"The World is Sinking" is a photography series that explores the aesthetics and hyperglobalisation in the United Arab Emirates. Farah Al-Qasimi explains her project to us:
Positioning myself in carefully built environments that refer to places just beyond reach, I seek to crystallize these expressions of absurdity that rise organically from the landscape, and to create a world where fiction and reality are synonymous. I am interested in reflecting the natural humor, longing and tenderness that emerge from the relationships between objects in a frame. A lack of human presence is important: the photographs should act as a dream-like sequence in which presence is implied but not visible. I hope to represent the strangeness of a world crafted from the urge to escape reality, so desperate it becomes endearingly comedic - a world that pulls you in with familiar iconography and fantastical landscapes – but upon closer examination, reveals tears in the facades.
GPP: Is "The World is Sinking" an on-going series? Is there a possibility that you might expand the series by photographing places other than the UAE?
Farah Al-Qasimi: I continued it a little bit around Arab communities in Queens and Brooklyn, trying to look at the ways that they were preserving a sense of belonging, but it's a very different desire than the one felt in the Emirates.
GPP: Which camera do you shoot with? Which photography gear do you cherish most?

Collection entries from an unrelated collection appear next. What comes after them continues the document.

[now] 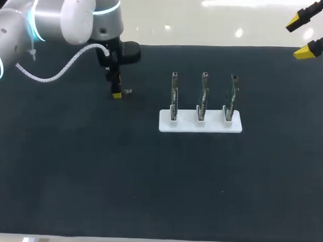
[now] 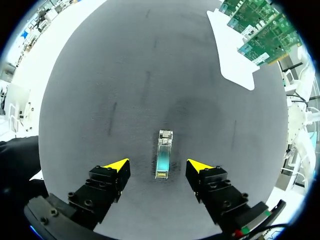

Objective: Pick up the optical module with the left hand, and insert it into the network port with the right hand.

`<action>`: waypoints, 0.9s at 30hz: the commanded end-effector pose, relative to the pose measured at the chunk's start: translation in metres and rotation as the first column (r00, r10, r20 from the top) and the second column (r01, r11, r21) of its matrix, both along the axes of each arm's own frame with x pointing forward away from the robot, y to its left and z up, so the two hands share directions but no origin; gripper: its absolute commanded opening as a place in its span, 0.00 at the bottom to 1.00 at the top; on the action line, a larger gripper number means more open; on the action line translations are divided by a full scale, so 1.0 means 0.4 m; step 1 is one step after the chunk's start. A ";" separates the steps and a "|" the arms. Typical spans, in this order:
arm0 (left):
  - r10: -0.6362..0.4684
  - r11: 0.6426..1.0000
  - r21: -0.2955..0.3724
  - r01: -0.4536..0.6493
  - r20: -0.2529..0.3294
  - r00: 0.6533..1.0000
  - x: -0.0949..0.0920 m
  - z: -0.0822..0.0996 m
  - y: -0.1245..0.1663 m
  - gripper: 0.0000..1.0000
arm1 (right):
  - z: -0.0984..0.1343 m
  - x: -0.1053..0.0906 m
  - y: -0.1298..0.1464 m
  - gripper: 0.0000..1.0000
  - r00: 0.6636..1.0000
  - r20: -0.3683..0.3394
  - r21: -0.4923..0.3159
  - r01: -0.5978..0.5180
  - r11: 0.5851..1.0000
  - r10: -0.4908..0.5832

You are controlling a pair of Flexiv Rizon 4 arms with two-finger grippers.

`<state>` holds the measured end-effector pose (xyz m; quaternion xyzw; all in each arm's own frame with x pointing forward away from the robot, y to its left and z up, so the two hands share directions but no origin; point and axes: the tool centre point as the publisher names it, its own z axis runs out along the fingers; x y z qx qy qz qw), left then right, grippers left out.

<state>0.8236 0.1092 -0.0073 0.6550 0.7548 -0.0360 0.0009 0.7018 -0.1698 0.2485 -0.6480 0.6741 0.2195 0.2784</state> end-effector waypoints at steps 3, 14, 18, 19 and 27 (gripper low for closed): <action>0.000 1.000 -0.003 0.000 0.022 1.000 -0.026 -0.005 0.007 0.94 | -0.001 -0.001 0.001 1.00 1.000 0.001 0.001 0.000 1.000 0.000; 0.001 1.000 -0.008 -0.001 0.033 0.999 -0.021 -0.014 0.003 0.74 | -0.001 -0.001 0.001 1.00 1.000 0.001 0.001 0.000 1.000 0.000; 0.001 1.000 -0.007 -0.001 0.033 0.999 -0.019 -0.018 0.004 0.70 | -0.001 -0.001 0.001 1.00 1.000 0.001 0.001 0.000 1.000 0.000; 0.001 1.000 -0.006 -0.001 0.033 0.999 -0.019 -0.020 0.005 0.68 | -0.001 -0.001 0.001 1.00 1.000 0.001 0.001 0.000 1.000 0.000; 0.003 1.000 -0.003 -0.002 0.035 0.999 -0.015 -0.028 0.007 0.60 | -0.001 -0.001 0.001 1.00 1.000 0.001 0.001 0.000 1.000 0.000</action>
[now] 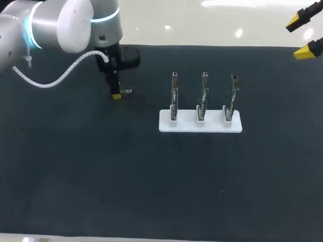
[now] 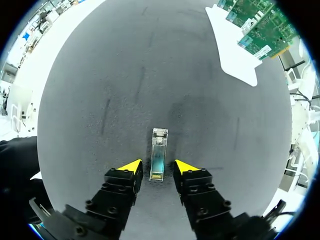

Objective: Pick up the optical module with the left hand, and insert it into the network port with the right hand.

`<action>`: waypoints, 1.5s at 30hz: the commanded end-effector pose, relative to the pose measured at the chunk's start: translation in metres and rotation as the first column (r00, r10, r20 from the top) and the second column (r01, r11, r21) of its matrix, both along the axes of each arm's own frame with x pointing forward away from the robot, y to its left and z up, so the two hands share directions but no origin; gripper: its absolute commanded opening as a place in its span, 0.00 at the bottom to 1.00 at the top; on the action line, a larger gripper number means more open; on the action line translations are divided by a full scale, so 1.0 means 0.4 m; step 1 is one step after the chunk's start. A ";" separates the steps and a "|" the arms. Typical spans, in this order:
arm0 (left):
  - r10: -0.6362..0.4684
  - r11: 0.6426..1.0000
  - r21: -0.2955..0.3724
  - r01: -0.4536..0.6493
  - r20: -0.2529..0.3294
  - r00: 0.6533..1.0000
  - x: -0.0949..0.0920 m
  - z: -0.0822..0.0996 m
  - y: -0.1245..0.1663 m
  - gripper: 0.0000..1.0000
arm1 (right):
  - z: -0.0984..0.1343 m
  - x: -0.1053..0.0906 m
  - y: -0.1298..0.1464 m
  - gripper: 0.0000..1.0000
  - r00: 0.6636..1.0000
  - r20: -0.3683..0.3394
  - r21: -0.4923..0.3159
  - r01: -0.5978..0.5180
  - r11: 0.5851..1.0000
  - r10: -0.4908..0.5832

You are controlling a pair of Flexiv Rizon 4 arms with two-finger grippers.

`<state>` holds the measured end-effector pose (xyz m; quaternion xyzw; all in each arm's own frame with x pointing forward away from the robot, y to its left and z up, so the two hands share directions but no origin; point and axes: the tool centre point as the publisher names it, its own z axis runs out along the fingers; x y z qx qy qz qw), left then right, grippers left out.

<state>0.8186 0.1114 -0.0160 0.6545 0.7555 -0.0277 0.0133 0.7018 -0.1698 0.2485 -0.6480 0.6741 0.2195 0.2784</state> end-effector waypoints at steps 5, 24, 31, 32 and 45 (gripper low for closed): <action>0.004 1.000 -0.001 -0.004 0.011 1.000 0.001 -0.012 0.002 0.38 | -0.001 -0.001 0.001 1.00 1.000 0.001 0.001 0.000 1.000 0.000; -0.071 0.970 -0.228 0.089 0.086 0.994 -0.030 0.128 -0.007 0.00 | -0.001 -0.001 0.001 1.00 1.000 0.001 0.001 0.000 1.000 0.000; -0.141 0.893 -0.411 0.184 0.132 0.981 -0.100 0.249 -0.002 0.00 | -0.001 -0.001 0.001 1.00 1.000 0.001 0.001 0.000 1.000 0.000; -0.152 0.884 -0.425 0.194 0.131 0.980 -0.112 0.268 0.000 0.00 | -0.001 -0.001 0.001 1.00 1.000 0.001 0.001 0.000 1.000 0.000; -0.210 0.709 -0.639 0.298 0.212 0.954 -0.244 0.450 0.000 0.00 | -0.001 -0.001 0.001 1.00 1.000 0.001 0.001 0.000 1.000 0.000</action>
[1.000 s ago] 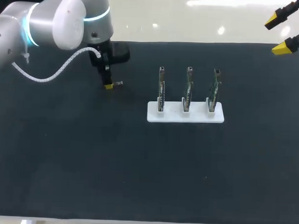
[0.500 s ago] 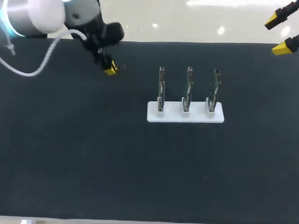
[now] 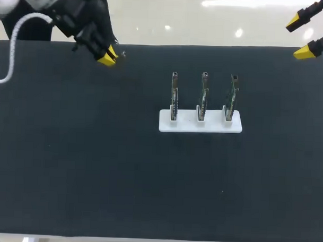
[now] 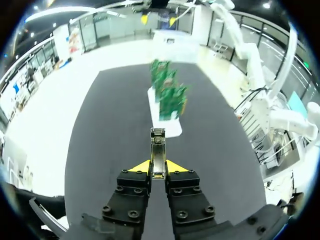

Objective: Pick up the optical module with the left hand, and insert it into the network port with the right hand.

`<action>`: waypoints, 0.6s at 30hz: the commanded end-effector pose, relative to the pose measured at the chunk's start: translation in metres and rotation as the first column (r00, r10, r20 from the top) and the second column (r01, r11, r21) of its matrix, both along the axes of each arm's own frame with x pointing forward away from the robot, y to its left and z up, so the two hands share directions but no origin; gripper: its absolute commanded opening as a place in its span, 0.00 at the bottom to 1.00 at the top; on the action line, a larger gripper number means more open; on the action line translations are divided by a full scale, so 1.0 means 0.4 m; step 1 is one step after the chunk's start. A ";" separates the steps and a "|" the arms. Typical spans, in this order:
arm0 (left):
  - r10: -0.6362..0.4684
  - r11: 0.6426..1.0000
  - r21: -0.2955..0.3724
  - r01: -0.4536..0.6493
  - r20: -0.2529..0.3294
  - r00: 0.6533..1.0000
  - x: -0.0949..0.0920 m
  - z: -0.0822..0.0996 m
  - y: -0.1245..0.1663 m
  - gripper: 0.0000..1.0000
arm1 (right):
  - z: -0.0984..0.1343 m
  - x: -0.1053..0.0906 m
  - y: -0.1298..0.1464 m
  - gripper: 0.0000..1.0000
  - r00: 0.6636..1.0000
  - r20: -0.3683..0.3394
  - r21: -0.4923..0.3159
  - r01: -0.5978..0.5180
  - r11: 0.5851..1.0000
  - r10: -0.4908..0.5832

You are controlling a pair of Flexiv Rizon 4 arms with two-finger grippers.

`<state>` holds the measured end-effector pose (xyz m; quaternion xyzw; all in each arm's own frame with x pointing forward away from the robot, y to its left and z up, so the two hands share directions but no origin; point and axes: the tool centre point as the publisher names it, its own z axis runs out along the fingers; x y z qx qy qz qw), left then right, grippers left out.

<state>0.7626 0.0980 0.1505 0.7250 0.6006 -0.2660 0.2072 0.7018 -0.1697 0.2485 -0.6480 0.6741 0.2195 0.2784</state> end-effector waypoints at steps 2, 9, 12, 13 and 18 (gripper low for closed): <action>0.069 0.988 -0.143 -0.055 0.094 0.993 -0.122 0.050 0.023 0.00 | -0.001 -0.001 0.000 1.00 1.000 0.001 0.001 0.000 1.000 0.000; 0.078 0.972 -0.228 -0.052 0.106 0.991 -0.147 0.085 0.017 0.00 | -0.001 -0.001 0.000 1.00 1.000 0.001 0.001 0.000 1.000 0.000; 0.078 0.972 -0.228 -0.052 0.106 0.991 -0.147 0.085 0.017 0.00 | -0.001 -0.001 0.000 1.00 1.000 0.001 0.001 0.000 1.000 0.000; 0.078 0.972 -0.228 -0.052 0.106 0.991 -0.147 0.085 0.017 0.00 | -0.001 -0.001 0.000 1.00 1.000 0.001 0.001 0.000 1.000 0.000; 0.078 0.972 -0.228 -0.052 0.106 0.991 -0.147 0.085 0.017 0.00 | -0.001 -0.001 0.000 1.00 1.000 0.001 0.001 0.000 1.000 0.000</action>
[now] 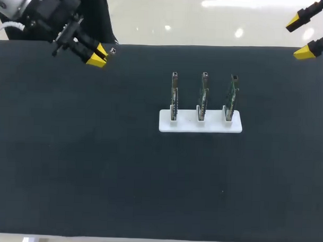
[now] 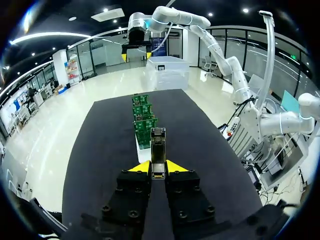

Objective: Pick up the optical module with the left hand, and insert it into the network port with the right hand.

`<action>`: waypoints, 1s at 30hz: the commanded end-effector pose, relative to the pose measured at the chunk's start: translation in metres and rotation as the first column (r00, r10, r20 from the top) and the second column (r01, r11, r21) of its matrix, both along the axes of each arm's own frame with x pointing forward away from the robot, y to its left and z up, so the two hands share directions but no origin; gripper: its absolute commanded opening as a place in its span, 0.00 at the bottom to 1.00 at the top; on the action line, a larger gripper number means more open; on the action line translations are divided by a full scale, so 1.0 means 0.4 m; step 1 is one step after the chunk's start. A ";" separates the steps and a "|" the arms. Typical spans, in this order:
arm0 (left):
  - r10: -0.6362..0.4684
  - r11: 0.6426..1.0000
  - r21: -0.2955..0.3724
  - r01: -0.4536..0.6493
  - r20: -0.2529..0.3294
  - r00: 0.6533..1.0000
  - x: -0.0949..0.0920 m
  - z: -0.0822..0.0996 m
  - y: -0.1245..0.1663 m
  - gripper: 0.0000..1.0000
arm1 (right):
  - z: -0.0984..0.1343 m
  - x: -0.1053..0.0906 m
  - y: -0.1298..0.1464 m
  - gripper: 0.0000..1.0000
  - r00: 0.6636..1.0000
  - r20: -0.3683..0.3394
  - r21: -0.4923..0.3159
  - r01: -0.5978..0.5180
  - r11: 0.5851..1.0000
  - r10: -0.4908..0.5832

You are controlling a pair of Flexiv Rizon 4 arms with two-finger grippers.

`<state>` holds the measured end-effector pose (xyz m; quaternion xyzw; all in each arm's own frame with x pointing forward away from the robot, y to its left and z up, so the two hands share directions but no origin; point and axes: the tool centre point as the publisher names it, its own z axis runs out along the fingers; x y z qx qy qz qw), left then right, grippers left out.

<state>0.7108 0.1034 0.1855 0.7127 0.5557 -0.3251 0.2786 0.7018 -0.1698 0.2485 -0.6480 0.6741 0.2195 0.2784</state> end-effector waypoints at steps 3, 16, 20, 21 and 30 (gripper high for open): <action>0.113 0.993 -0.031 -0.110 0.090 0.990 -0.018 -0.002 0.003 0.00 | -0.001 -0.001 0.000 1.00 1.000 0.001 0.001 0.000 1.000 0.000; 0.198 0.940 -0.300 -0.161 0.095 0.976 -0.068 0.026 -0.116 0.00 | -0.001 -0.001 0.000 1.00 1.000 0.001 0.001 0.000 1.000 0.000; 0.246 0.906 -0.372 -0.203 0.071 0.967 -0.076 0.052 -0.160 0.00 | -0.001 -0.001 0.000 1.00 1.000 0.001 0.001 0.000 1.000 0.000; 0.255 0.898 -0.386 -0.213 0.060 0.965 -0.078 0.058 -0.171 0.00 | -0.001 -0.001 0.000 1.00 1.000 0.001 0.001 0.000 1.000 0.000; 0.318 0.826 -0.492 -0.275 0.004 0.948 -0.102 0.098 -0.244 0.00 | -0.001 -0.001 0.000 1.00 1.000 0.001 0.001 0.000 1.000 0.000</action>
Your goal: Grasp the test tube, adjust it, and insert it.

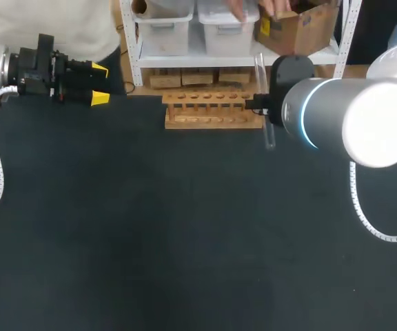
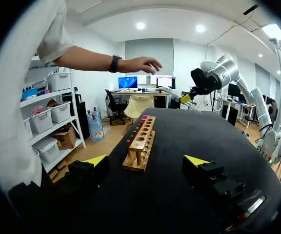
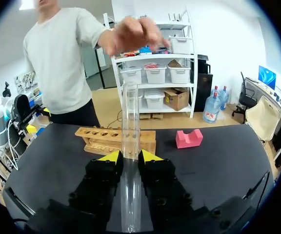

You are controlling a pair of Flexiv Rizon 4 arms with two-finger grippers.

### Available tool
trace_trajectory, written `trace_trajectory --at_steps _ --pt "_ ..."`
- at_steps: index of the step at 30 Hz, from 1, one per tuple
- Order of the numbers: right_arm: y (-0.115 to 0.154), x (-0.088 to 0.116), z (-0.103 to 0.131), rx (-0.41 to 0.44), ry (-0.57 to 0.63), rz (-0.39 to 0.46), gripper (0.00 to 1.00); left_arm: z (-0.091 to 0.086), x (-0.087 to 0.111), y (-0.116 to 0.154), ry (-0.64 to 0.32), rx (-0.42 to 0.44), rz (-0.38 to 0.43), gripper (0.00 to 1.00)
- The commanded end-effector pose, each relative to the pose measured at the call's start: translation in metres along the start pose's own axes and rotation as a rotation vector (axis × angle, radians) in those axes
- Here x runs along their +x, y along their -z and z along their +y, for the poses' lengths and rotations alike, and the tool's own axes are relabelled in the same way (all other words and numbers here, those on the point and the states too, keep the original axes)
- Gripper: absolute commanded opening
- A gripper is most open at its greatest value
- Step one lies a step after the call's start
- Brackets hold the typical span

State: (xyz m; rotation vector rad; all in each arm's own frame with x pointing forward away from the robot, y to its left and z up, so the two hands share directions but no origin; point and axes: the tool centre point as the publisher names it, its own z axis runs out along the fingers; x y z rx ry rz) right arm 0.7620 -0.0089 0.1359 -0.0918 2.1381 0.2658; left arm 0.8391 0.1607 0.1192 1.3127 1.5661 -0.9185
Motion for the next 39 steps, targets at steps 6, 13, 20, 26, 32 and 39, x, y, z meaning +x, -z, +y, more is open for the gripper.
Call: trace_trajectory --at_steps 6,13,20,26,32,39 --pt "0.001 0.002 -0.002 -0.005 -0.002 -0.010 0.00 -0.002 0.001 0.000 -0.003 -0.007 -0.002 1.00" --pt "0.001 0.002 -0.002 -0.005 -0.002 -0.010 0.00 -0.002 0.001 0.000 -0.003 -0.007 -0.002 1.00" --pt "0.001 0.002 -0.002 -0.005 -0.002 -0.010 0.00 -0.002 0.001 0.000 -0.003 -0.007 -0.002 1.00" --pt "-0.015 0.003 0.007 0.023 0.007 -0.001 0.00 -0.002 0.001 0.000 -0.003 -0.007 -0.002 1.00" --pt "-0.036 0.002 0.019 0.057 0.006 0.005 0.00 -0.002 0.001 0.000 -0.003 -0.007 -0.002 1.00" --pt "-0.064 0.004 0.035 0.059 0.009 0.019 0.00 -0.002 0.001 0.000 -0.003 -0.007 -0.002 1.00"
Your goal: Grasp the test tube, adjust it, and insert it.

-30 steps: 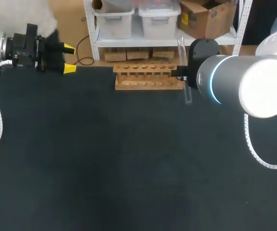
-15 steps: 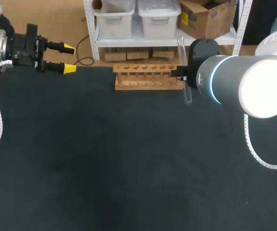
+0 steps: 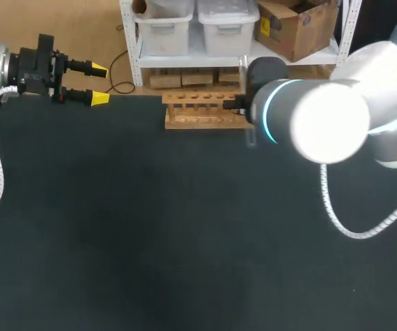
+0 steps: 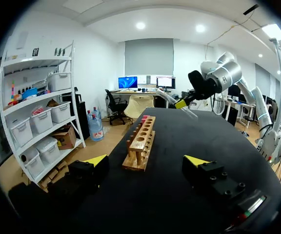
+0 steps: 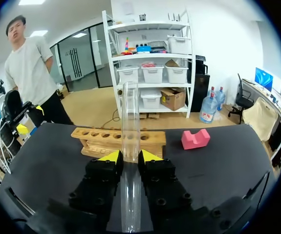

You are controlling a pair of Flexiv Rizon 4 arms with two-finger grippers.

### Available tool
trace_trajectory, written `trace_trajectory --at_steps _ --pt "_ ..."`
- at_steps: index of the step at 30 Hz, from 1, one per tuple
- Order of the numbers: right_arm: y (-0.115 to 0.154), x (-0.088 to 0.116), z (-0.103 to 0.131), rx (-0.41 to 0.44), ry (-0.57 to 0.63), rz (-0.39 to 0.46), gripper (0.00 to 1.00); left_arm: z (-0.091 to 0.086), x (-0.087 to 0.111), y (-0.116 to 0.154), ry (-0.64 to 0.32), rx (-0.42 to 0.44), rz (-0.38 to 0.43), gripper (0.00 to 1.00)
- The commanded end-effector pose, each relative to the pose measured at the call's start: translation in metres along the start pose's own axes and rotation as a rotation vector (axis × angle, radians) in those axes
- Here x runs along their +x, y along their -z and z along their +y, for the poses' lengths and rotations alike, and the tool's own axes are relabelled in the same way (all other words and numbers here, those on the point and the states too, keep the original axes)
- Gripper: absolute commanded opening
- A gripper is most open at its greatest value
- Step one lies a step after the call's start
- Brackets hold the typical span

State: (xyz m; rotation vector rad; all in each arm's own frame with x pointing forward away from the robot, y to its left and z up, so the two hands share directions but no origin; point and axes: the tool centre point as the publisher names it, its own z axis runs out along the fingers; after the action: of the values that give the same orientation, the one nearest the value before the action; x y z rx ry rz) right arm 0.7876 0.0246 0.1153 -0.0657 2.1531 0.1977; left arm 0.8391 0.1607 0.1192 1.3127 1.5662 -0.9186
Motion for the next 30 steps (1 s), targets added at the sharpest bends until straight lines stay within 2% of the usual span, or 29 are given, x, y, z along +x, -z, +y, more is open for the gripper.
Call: trace_trajectory --at_steps 1,8,15,30 --pt "-0.028 0.000 0.014 -0.001 0.010 0.016 0.00 -0.002 0.001 0.000 -0.003 -0.007 -0.002 1.00" --pt "-0.059 0.005 0.026 -0.005 0.023 0.053 0.00 -0.002 0.001 0.000 -0.003 -0.007 -0.002 1.00" --pt "-0.083 0.011 0.024 0.014 0.026 0.087 0.00 -0.002 0.001 0.000 -0.003 -0.007 -0.002 1.00" --pt "-0.096 0.019 0.016 0.041 0.027 0.125 0.00 -0.002 0.001 0.000 -0.003 -0.007 -0.002 1.00"
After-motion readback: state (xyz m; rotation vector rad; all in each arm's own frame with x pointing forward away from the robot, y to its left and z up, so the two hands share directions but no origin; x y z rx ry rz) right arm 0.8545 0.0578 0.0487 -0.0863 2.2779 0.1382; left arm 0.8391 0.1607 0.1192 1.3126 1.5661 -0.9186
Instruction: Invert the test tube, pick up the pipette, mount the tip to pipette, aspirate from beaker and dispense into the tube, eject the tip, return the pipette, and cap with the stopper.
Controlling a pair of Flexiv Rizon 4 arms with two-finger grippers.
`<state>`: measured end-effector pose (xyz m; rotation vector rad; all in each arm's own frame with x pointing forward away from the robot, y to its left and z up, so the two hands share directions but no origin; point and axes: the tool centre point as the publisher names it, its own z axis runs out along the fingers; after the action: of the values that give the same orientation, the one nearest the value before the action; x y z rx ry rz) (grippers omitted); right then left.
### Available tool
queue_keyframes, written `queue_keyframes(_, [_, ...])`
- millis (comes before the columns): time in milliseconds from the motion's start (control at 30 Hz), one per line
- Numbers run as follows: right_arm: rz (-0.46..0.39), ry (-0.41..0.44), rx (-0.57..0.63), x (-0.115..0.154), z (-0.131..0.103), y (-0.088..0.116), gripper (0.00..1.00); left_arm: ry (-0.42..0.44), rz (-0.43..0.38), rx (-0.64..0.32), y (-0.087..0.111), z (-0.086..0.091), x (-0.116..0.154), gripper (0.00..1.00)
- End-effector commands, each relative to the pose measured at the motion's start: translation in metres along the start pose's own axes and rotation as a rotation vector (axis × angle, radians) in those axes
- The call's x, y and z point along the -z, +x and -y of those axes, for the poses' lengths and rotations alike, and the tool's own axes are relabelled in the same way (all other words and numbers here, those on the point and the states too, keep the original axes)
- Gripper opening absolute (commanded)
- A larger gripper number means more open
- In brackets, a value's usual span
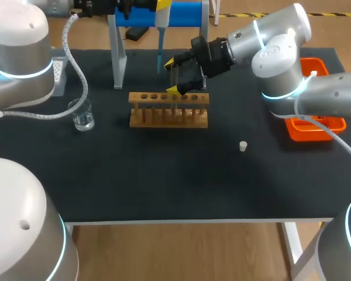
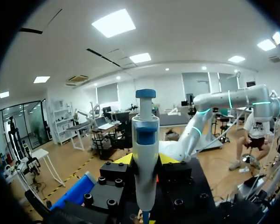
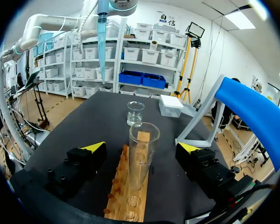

Farah Al-Qasimi: The project was shot with a Mamiya 7 and on-camera flash, but I'm currently using a Pentax 645Z because I need to shoot faster and more for graduate school. I use minimal lighting these days, mostly just one flash, pocket wizards, and an LED light. I definitely privilege mobility over fancy lighting.
GPP: Who's your greatest influence?
Farah Al-Qasimi: I don't have one particular influence. I fell in love with photography looking at work by August Sanders, Diane Arbus, and William Eggleston, but recently, I've been inspired by Deana Lawson and Mickalene Thomas.